= Lethal synthesis =

Synthesis of toxic substances from a non-toxic precursor

Lethal synthesis, or suicide metabolism, is the biosynthesis of a toxin from a precursor which is not itself toxic, such as the synthesis of fluorocitrate from fluoroacetate or the synthesis of methylglyoxal from glycerol.

The term was first publicised by Rudolph Peters in his Croonian Lecture of 1951.

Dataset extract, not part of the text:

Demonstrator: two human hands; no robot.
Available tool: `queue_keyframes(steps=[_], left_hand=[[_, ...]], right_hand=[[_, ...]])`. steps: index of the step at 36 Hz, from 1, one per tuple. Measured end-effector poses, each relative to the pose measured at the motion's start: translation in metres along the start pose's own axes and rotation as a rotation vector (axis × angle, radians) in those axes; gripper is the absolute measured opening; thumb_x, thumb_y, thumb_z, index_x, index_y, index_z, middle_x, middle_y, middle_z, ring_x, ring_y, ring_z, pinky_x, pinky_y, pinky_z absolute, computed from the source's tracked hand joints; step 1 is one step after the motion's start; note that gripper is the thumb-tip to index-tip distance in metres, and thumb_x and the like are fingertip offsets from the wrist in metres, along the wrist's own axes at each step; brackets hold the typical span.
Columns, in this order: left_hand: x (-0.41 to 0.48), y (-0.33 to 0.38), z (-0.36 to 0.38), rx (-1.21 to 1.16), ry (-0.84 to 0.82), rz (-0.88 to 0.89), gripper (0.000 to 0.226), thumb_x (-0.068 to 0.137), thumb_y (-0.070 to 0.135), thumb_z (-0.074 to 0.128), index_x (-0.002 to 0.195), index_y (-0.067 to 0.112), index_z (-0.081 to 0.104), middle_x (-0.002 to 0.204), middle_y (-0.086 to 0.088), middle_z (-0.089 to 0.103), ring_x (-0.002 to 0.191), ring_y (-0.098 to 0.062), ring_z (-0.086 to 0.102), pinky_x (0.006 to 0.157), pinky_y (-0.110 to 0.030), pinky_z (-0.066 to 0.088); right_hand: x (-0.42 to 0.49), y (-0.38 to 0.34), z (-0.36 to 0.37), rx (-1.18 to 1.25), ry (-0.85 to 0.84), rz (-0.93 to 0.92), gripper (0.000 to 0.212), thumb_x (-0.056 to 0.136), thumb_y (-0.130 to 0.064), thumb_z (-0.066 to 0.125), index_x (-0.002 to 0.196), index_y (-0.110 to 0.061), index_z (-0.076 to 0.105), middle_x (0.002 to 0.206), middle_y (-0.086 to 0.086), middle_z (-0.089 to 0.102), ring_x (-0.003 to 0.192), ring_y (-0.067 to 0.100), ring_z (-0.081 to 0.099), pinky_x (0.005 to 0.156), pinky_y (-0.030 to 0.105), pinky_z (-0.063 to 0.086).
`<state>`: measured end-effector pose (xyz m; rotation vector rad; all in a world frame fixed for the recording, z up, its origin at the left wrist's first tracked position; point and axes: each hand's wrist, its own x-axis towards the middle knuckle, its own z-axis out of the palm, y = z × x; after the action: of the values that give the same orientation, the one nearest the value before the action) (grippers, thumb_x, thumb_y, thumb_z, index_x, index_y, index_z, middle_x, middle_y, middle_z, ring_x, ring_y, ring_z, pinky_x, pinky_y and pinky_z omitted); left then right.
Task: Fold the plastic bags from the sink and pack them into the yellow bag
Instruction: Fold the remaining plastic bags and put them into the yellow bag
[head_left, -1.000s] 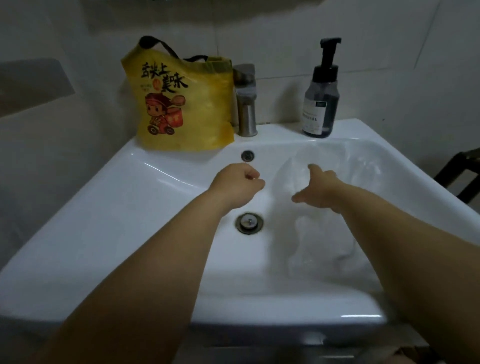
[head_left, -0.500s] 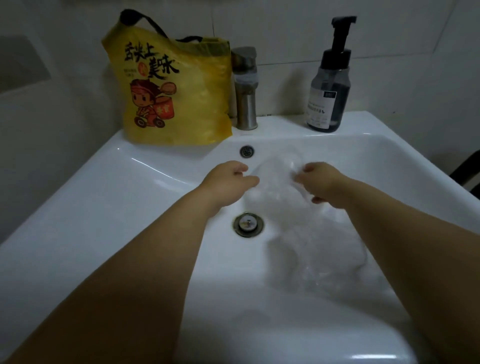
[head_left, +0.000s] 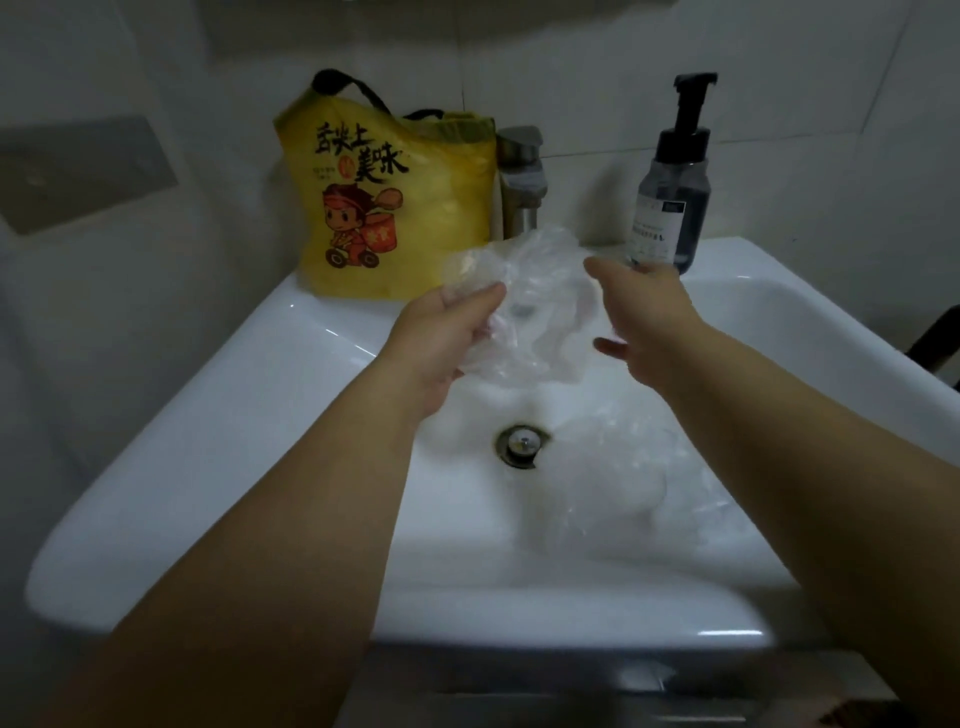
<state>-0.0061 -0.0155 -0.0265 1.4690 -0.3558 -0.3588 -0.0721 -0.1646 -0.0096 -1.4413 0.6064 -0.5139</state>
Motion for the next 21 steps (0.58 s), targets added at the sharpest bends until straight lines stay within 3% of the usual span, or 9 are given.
queue_keyframes(steps=[2, 4, 5, 8, 11, 14, 17, 19, 21], left_hand=[[-0.004, -0.001, -0.003, 0.006, 0.025, -0.023, 0.011, 0.095, 0.022, 0.06, 0.085, 0.018, 0.057, 0.072, 0.002, 0.057, 0.07, -0.013, 0.057, 0.073, -0.032, 0.045], [-0.007, 0.0, -0.004, -0.057, 0.017, -0.046, 0.006, 0.097, 0.02, 0.057, 0.091, 0.018, 0.059, 0.08, 0.0, 0.059, 0.074, -0.013, 0.058, 0.075, -0.033, 0.046], [-0.008, 0.001, -0.005, -0.085, 0.001, -0.043, 0.006, 0.098, 0.018, 0.055, 0.094, 0.018, 0.06, 0.083, 0.0, 0.061, 0.076, -0.013, 0.06, 0.074, -0.032, 0.047], [-0.012, 0.002, -0.006, -0.032, -0.069, -0.017, 0.013, 0.098, 0.012, 0.051, 0.103, 0.017, 0.061, 0.093, 0.001, 0.066, 0.085, -0.012, 0.064, 0.077, -0.032, 0.049], [-0.011, 0.002, -0.005, 0.049, -0.166, -0.023, 0.017, 0.097, 0.012, 0.049, 0.109, 0.017, 0.06, 0.093, 0.003, 0.064, 0.086, -0.012, 0.063, 0.078, -0.031, 0.046], [-0.011, 0.002, -0.002, 0.04, -0.226, -0.028, 0.02, 0.097, 0.011, 0.046, 0.103, 0.02, 0.063, 0.083, 0.005, 0.066, 0.076, -0.012, 0.062, 0.068, -0.025, 0.044], [-0.01, 0.002, 0.002, -0.039, -0.198, -0.061, 0.026, 0.098, 0.009, 0.039, 0.104, 0.017, 0.063, 0.086, -0.003, 0.063, 0.056, -0.012, 0.06, 0.056, -0.024, 0.046], [-0.007, -0.001, 0.003, 0.053, -0.152, -0.069, 0.023, 0.101, 0.019, 0.044, 0.118, 0.014, 0.059, 0.087, -0.004, 0.059, 0.047, -0.011, 0.057, 0.051, -0.022, 0.047], [-0.003, -0.005, 0.002, 0.212, -0.086, -0.059, 0.032, 0.099, 0.024, 0.052, 0.13, 0.015, 0.051, 0.081, -0.002, 0.058, 0.046, -0.01, 0.058, 0.051, -0.022, 0.048]], right_hand=[[-0.006, -0.004, 0.008, -0.088, 0.1, -0.232, 0.035, 0.093, -0.028, 0.057, 0.122, -0.014, 0.045, 0.107, 0.002, 0.052, 0.088, 0.014, 0.051, 0.076, 0.026, 0.047], [-0.012, -0.007, 0.017, -0.117, -0.003, -0.331, 0.02, 0.093, -0.032, 0.056, 0.1, -0.014, 0.052, 0.085, -0.001, 0.052, 0.075, 0.012, 0.05, 0.068, 0.024, 0.043], [-0.016, -0.006, 0.022, -0.139, -0.104, -0.33, 0.023, 0.094, -0.036, 0.055, 0.092, -0.013, 0.055, 0.079, 0.0, 0.053, 0.072, 0.012, 0.05, 0.068, 0.026, 0.043], [-0.022, 0.004, 0.032, -0.261, -0.353, -0.224, 0.043, 0.091, -0.053, 0.052, 0.103, -0.013, 0.062, 0.098, -0.001, 0.062, 0.088, 0.014, 0.059, 0.081, 0.029, 0.046], [-0.022, 0.01, 0.03, -0.189, -0.448, -0.1, 0.059, 0.082, -0.061, 0.059, 0.118, -0.014, 0.062, 0.115, 0.003, 0.066, 0.105, 0.023, 0.063, 0.098, 0.045, 0.047], [-0.017, 0.013, 0.023, -0.114, -0.446, -0.091, 0.037, 0.089, -0.038, 0.064, 0.111, -0.009, 0.065, 0.107, 0.013, 0.07, 0.099, 0.03, 0.067, 0.092, 0.049, 0.052], [-0.01, 0.016, 0.014, 0.01, -0.39, -0.085, 0.019, 0.094, -0.02, 0.059, 0.109, -0.011, 0.065, 0.103, 0.011, 0.071, 0.095, 0.028, 0.068, 0.078, 0.038, 0.057], [-0.007, 0.015, 0.011, 0.113, -0.392, -0.073, 0.019, 0.096, -0.015, 0.055, 0.111, -0.021, 0.063, 0.102, 0.004, 0.07, 0.093, 0.022, 0.067, 0.075, 0.034, 0.056], [-0.002, 0.013, 0.009, 0.161, -0.407, -0.083, 0.033, 0.095, -0.011, 0.055, 0.124, -0.029, 0.055, 0.107, 0.003, 0.068, 0.097, 0.022, 0.066, 0.083, 0.037, 0.055]])
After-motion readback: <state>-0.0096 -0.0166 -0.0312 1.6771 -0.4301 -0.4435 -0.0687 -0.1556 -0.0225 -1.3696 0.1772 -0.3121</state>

== Lethal synthesis of methylglyoxal ==
A 1971 study published by the Harvard Medical School identified methylglyoxal, a form of glycerol, as a product of lethal synthesis in a specific E.coli mutant. In E.coli, the synthesis of triose phosphate from glycerol is a reaction regulated by the synthesis rate of glycerol kinase and by feedback inhibition by fructose-1,6-bisphosphate. The study demonstrated that, in E.coli mutants that had lost both control mechanisms, glycerol kinase no longer reacted to feedback regulation and instead produced the cytotoxic methylglyoxal. A more recent review of research done on methylglyoxal metabolism concluded that the compound's cytotoxic nature is dependent on its ability to form advanced glycation end products (AGEs). These compounds, which are thought to be factors in ageing and in the progression of degenerative diseases, have been shown to hinder the functions of the proteins they target.